Known for being cost-effective and environmentally friendly, these types of filters are effective in reducing fine dust particles. This is why major brands use these air filters to prevent the transmission of severe diseases, ensuring the best air quality.
Electrostatic filters use electrostatic magnets that pull toxic pollutants out of the room. These filters are available in the market and are sold with disposable and washable features.
Pleated filters are designed with fabric and folded cotton that breaks the small and large air molecules on a wide filter surface.
The pleated surface grabs large amounts of dust, dirt, pollen, mold, or other microscopic particles. Additionally, the filter reduces the airflow passing through the HVAC unit, ensuring that it performs well in reducing debris from the air circulating inside the room.
Picking an Efficient Filter Is Key
Whether you choose to buy an independent air filter or trust the process of an in-built air purifier in an HVAC unit, it is important to be aware of the efficiency of each filter.
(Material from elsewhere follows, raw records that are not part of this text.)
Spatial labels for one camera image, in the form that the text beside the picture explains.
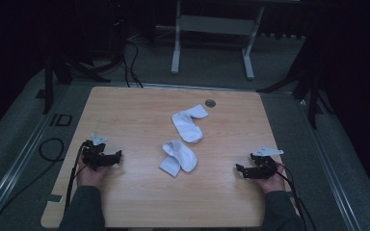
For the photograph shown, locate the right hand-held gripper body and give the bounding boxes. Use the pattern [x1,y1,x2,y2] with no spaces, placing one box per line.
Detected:
[250,146,284,180]

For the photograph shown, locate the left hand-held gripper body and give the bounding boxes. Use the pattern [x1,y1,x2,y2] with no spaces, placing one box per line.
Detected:
[81,133,111,171]

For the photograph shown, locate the white sock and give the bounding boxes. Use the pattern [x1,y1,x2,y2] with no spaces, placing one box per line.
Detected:
[158,139,198,178]
[171,103,210,144]

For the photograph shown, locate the person's right hand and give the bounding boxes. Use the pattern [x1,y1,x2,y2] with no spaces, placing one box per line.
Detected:
[255,162,287,195]

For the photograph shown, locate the person's left hand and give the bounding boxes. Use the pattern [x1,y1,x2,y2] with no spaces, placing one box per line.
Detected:
[75,156,111,189]

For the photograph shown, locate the black floor tape marks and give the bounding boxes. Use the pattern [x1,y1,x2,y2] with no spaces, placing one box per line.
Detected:
[48,113,74,127]

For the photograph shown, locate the black metal stand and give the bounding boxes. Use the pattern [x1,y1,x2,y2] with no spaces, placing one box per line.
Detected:
[255,30,335,131]
[42,44,112,116]

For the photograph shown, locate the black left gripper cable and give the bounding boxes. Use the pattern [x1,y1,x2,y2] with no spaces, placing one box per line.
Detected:
[64,141,89,215]

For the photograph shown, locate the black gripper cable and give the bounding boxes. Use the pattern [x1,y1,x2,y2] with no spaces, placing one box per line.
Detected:
[64,141,89,215]
[274,161,318,231]

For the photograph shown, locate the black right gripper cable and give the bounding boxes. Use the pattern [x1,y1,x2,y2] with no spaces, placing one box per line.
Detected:
[274,161,318,231]

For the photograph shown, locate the black floor cable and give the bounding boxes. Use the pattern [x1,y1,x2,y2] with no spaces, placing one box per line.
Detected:
[0,137,66,231]

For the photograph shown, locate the black cables bundle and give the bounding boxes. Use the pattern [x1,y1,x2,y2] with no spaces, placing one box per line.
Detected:
[120,38,145,89]

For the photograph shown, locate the white desk frame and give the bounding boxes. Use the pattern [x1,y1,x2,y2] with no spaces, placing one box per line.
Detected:
[170,0,266,81]

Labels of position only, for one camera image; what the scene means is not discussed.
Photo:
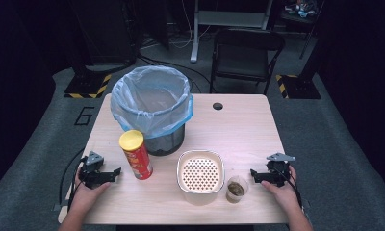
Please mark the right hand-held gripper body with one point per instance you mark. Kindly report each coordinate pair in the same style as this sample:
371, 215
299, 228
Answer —
278, 173

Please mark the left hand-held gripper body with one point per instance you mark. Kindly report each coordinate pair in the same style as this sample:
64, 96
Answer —
91, 174

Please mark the clear plastic cup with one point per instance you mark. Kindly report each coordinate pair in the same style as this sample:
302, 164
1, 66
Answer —
242, 187

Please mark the red chips can yellow lid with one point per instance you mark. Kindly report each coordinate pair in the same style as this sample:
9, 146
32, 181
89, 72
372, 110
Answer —
137, 159

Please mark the white strainer basket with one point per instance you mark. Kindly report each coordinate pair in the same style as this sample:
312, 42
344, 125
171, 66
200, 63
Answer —
200, 173

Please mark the black mesh trash bin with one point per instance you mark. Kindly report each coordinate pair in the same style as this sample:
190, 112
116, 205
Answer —
165, 146

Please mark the blue translucent trash bag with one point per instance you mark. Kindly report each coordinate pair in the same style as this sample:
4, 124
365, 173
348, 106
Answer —
139, 118

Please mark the person's left hand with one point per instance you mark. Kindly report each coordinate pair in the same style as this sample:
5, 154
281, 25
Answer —
84, 197

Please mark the person's right hand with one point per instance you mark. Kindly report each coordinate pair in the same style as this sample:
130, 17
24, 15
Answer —
287, 195

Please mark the grey tape strip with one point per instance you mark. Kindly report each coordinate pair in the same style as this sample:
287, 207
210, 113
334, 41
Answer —
59, 206

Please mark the hazard-striped stand base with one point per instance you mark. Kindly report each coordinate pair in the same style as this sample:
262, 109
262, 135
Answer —
299, 88
88, 87

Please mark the black folding chair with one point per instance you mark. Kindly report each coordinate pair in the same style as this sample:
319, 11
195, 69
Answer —
242, 64

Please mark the dark equipment cabinet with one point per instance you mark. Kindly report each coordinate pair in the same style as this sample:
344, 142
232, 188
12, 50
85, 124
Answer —
104, 32

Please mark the dark cart with clutter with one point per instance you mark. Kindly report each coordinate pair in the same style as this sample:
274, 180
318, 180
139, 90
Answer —
301, 11

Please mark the white desk frame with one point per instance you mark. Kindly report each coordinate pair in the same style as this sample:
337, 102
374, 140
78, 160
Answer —
227, 18

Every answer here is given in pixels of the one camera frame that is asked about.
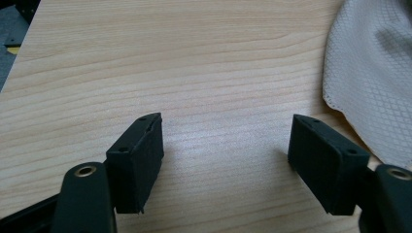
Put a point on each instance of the grey diamond-pattern cloth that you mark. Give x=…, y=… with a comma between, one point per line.
x=372, y=81

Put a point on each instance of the yellow tape piece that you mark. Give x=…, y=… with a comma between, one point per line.
x=13, y=50

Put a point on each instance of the black metal stand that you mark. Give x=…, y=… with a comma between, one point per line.
x=27, y=8

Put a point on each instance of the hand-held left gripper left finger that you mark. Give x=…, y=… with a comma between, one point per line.
x=136, y=168

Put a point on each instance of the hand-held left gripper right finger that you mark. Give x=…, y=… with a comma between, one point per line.
x=320, y=165

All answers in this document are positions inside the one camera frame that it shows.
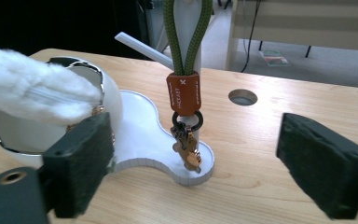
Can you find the booklet on floor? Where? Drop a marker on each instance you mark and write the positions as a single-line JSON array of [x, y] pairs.
[[274, 58]]

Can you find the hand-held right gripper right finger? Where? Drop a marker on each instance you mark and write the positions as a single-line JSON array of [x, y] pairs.
[[323, 174]]

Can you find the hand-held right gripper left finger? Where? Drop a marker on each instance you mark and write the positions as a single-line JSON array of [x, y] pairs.
[[79, 165]]

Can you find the white fluffy pouch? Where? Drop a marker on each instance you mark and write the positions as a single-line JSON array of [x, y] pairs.
[[34, 88]]

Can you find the light wooden furniture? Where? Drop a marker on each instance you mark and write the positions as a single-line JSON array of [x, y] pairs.
[[307, 25]]

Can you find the white bowl with gold rim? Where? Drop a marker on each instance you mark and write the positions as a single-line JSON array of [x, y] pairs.
[[28, 137]]

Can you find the white stand with pegs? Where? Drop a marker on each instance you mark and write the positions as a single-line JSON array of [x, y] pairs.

It is important to learn the difference between the MERV and MPR values to understand the performance parameters of an air purifier.
Maximum Efficiency Reporting Value (MERV), indicates the performance of a cleaner with respect to filtering different particle sizes. Generally, MERV ratings are indicated to be within the range of 2-16 rating, with a higher rating between 8 to 16 indicating the medium to best efficiency.
On the other hand, the Microparticle Performance Rating (MPR) is the filter’s capacity to remove microscopic particles with sizes of 0.3-1 microns. The standard MPR rating to gauge the filter’s capacity starts at 100, reaching 2.800 for long-lasting performance.
Related article: Air Conditioners Buyer’s Guide
Air filters require replacements every few weeks or a month to get the best results and optimal air filtration. Buying replacements is important as these air filters are exposed to every kind of harmful substance that can overwhelm the internal functioning of the HVAC unit.